Endangered Species and Ecosystem Restoration: Insights from James Wheeler’s Internship with U.S. Fish and Wildlife  

While nature may seem like a force to be reckoned with, it relies on a multitude of small organisms and species for balance. If just one animal, plant or body of water disappears, it can drastically affect the entire environment for years. Newly minted alumnus James Wheeler ’24 (biology) worked as an intern last semester helping with salt marsh conservation and wildlife protection at Parker River National Wildlife Refuge. As a part of the U.S. Fish and Wildlife Service (FWS) in Newburyport, MA, this refuge seeks to protect and restoring ecosystems on Plum Island, from the endangered spadefoot toad to the salt marsh sparrow.  

“Conservation is restoring something back to close to what it was, taking care of it, so it can function in a natural way while also allowing others to appreciate the land and enjoy it for themselves,” Wheeler said. “It’s a beautiful picture of how God invites humans to be a part of his redeeming work of both people and creation.” 

An endangered spadefoot toad.

What is the Fish and Wildlife Service? 

The FWS is a branch of the Department of the Interior, a large section of the federal government that oversees the conservation of national lands and waters. The National Parks Service, Bureau of Land Management and National Forests are some well-known parts of this branch, and it also includes National Wildlife Refuges. The refuge where Wheeler interned covers most of Plum Island and surrounding sections of Newburyport, just 20 miles from Gordon.  

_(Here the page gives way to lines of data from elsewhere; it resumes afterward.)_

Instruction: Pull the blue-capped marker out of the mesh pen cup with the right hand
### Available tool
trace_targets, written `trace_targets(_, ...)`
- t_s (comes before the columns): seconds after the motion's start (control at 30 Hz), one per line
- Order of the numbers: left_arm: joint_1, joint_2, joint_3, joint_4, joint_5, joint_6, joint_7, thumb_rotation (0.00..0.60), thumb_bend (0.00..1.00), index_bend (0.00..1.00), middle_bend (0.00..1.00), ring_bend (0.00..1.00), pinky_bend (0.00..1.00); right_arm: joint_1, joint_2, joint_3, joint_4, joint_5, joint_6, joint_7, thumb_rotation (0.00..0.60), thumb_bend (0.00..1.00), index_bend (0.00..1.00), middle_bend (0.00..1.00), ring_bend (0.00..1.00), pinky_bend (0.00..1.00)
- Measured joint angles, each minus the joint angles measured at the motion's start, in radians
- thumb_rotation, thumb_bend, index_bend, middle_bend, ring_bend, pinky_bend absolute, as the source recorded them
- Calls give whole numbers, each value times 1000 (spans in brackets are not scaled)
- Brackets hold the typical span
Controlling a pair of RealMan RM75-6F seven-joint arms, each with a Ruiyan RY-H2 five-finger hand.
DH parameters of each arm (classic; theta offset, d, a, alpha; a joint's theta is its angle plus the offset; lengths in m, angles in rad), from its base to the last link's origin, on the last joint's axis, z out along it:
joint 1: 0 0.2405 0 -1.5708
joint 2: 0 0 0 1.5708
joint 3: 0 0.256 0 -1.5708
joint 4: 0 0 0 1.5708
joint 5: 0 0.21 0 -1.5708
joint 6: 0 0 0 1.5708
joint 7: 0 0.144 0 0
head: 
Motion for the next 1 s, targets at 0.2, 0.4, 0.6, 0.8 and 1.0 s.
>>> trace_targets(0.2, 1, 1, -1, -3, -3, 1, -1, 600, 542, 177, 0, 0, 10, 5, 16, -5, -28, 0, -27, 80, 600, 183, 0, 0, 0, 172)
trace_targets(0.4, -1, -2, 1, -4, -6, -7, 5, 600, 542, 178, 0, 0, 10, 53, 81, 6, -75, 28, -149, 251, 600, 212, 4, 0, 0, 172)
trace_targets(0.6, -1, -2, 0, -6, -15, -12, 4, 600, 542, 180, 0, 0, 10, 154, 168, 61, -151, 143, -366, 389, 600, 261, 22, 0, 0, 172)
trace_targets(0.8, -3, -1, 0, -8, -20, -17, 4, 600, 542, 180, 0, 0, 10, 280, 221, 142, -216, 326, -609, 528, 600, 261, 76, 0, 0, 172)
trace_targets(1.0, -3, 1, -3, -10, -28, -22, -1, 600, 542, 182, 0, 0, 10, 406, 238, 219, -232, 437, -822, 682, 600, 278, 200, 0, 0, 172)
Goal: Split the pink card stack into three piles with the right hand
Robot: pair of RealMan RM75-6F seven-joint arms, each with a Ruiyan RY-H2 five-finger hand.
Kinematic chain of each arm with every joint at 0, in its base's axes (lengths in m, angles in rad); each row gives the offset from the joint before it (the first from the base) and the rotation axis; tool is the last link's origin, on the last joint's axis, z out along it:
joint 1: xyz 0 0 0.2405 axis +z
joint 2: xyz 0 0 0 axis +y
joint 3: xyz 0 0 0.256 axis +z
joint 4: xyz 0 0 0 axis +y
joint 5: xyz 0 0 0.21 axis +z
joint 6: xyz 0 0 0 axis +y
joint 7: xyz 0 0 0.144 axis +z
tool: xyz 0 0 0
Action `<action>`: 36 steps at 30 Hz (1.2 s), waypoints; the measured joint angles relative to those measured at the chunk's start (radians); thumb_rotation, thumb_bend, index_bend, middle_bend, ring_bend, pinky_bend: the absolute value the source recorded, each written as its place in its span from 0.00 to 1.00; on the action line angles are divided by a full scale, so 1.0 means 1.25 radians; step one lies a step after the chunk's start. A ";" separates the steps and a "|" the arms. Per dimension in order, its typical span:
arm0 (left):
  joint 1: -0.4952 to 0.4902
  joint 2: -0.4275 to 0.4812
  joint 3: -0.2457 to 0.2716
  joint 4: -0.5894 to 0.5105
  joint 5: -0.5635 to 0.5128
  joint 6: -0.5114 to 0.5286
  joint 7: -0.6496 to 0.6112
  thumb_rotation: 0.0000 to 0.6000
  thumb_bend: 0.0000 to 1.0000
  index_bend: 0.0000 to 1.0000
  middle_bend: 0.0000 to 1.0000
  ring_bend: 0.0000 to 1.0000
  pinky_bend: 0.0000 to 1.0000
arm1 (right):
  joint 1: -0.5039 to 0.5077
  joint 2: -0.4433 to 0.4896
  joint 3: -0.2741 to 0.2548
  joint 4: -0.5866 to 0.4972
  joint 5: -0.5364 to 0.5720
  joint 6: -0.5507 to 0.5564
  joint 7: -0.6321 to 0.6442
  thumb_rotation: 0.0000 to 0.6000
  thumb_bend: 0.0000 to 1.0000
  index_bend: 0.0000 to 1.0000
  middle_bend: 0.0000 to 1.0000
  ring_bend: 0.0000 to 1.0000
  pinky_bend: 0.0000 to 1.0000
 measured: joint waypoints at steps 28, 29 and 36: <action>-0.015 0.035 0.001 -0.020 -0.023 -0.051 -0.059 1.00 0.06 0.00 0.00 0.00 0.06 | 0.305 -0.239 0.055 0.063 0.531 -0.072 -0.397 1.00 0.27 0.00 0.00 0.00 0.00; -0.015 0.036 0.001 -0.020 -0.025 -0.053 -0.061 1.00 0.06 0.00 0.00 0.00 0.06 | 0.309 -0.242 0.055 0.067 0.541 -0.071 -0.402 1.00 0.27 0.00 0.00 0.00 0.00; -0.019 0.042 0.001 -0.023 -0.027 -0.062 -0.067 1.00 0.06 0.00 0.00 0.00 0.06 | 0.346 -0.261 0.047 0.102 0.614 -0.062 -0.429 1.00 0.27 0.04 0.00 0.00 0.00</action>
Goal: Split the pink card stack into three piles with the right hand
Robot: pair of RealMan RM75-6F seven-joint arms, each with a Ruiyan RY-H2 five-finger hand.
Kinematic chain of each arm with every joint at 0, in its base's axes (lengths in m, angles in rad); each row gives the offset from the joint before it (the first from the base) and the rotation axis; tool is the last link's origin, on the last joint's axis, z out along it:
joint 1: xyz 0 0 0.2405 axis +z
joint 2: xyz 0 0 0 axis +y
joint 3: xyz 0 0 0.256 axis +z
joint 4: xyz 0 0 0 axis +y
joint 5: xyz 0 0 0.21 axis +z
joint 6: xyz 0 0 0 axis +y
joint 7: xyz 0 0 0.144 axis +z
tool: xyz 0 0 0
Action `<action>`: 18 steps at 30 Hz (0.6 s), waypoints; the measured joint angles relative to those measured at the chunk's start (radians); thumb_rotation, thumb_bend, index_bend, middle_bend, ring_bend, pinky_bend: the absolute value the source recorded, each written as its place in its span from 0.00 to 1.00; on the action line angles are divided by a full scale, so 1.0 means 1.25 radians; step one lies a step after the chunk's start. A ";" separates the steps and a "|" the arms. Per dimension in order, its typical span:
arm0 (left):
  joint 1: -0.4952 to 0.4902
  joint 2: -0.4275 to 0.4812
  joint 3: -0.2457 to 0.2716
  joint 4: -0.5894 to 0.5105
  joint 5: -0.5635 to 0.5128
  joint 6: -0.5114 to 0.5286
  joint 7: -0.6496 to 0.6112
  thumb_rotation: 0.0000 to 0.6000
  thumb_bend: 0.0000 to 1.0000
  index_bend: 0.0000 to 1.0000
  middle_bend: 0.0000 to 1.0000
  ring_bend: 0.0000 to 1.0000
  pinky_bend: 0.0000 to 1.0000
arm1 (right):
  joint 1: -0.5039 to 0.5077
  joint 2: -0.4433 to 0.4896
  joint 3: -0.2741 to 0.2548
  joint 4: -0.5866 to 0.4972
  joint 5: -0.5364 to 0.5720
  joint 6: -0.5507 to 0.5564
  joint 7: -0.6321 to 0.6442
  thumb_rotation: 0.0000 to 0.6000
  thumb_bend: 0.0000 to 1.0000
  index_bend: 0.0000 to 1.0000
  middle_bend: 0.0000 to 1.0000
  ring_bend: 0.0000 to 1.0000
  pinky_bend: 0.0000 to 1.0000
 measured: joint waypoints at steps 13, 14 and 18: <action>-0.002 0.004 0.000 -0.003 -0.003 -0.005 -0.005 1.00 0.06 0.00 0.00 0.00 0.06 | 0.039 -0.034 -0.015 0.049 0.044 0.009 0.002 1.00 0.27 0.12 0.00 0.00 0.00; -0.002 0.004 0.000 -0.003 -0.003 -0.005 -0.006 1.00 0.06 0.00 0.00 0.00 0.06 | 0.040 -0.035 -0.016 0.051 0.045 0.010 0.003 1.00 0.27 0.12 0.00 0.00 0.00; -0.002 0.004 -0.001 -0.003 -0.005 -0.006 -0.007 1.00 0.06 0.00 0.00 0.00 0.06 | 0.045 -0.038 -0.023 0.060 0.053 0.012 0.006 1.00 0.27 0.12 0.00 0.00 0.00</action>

Plum Island was once a beautiful salt marsh, home to many different species of birds, amphibians and other wildlife. But hundreds of years ago, when European settlers arrived, they tried to alter the marshes for farming, to keep the saltwater away from their crops, disrupting the natural flow of the tide. In 1941 the Parker River National Wildlife Refuge was established to restore the salt marshes and ecosystem back to their original functions through conservation efforts. 

Conservation Projects 

A spadefoot toad’s egg deposit.

As the weather warmed up over the spring season, Wheeler designed his own project with help from the biological team at the refuge. He chose to study four vernal pools on the Refuge—bodies of water that form in the spring when the snow melts and often shrink or completely vanish when the summer sun evaporates them. They’re usually nesting grounds for all sorts of wildlife. Each week Wheeler put on his waders and measured each pool’s length, width and depth as well as the pools’ water and air temperature and salinity.  

As he measured Wheeler surveyed the different species living in the pools, including the spadefoot toad, one of several endangered species groups in Massachusetts. These amphibians usually mate and lay eggs in vernal pools in the spring, but if the pools aren’t the right height, depth or salinity, it becomes harder for their offspring to survive. Wheeler kept track of each week’s egg deposits and how many toads were around each pool.  

“I would take voice notes of the toads calling out to each other with their mating calls and determine from the different sounds how many there were each week,” he said. “One week it was 20, the next it was 30!” 

Wheeler also got to join meetings with refuge director Matt Hillman and biologist Nancy Pau, who oversaw his internship, as they planned conservation projects for the warmer season. Refuges have to carefully plan and propose their ideas to get funding from the government for their conservation projects. Wheeler got to help with an important one—salt marsh restoration. The team dug “runnels” in the ground to reconnect stagnant pools back to the river and natural tide. 

 “These pools formed unnaturally because of how farmers manipulated the land; mosquitos were gathering there, and so was algae,” Wheeler said. “But now the water can naturally drain with the tide, and soon the pools will be healthy habitats for wildlife again.” 

Why the Conservation of Wildlife is Important 

Wheeler and a Refuge volunteer digging runnels in the ground to reconnect stagnant pools to the ocean.

Wheeler has had his share of environmental experiences, including attending COP28. But this internship was a massive eye-opener for Wheeler about the possibilities of a career in conservation and wildlife biology.  

“I always thought that to do conservation, you had to go to a big national park out west or travel the world for research,” he said. “But this beautiful refuge was in my backyard at Gordon all this time. The teammates I had there have been there for years and have dedicated their lives to restoring this place, and they’ve had an impact not only on the land and wildlife but also on educating their community. It’s so clear how influential their work has been. You can make an impact right where you are.” 

To Wheeler, conservation isn’t just about helping nature—it’s about restoring people too. “There are so many studies that show how just 15 minutes a day in nature can take stress away. If we don’t conserve our natural places, the world will not function properly. The decisions we make on this planet dealing with nature or land can positively or negatively affect people too. I hope Christians think about that connection when we think about loving our neighbors, our enemies, the downtrodden, the poor and the weak.”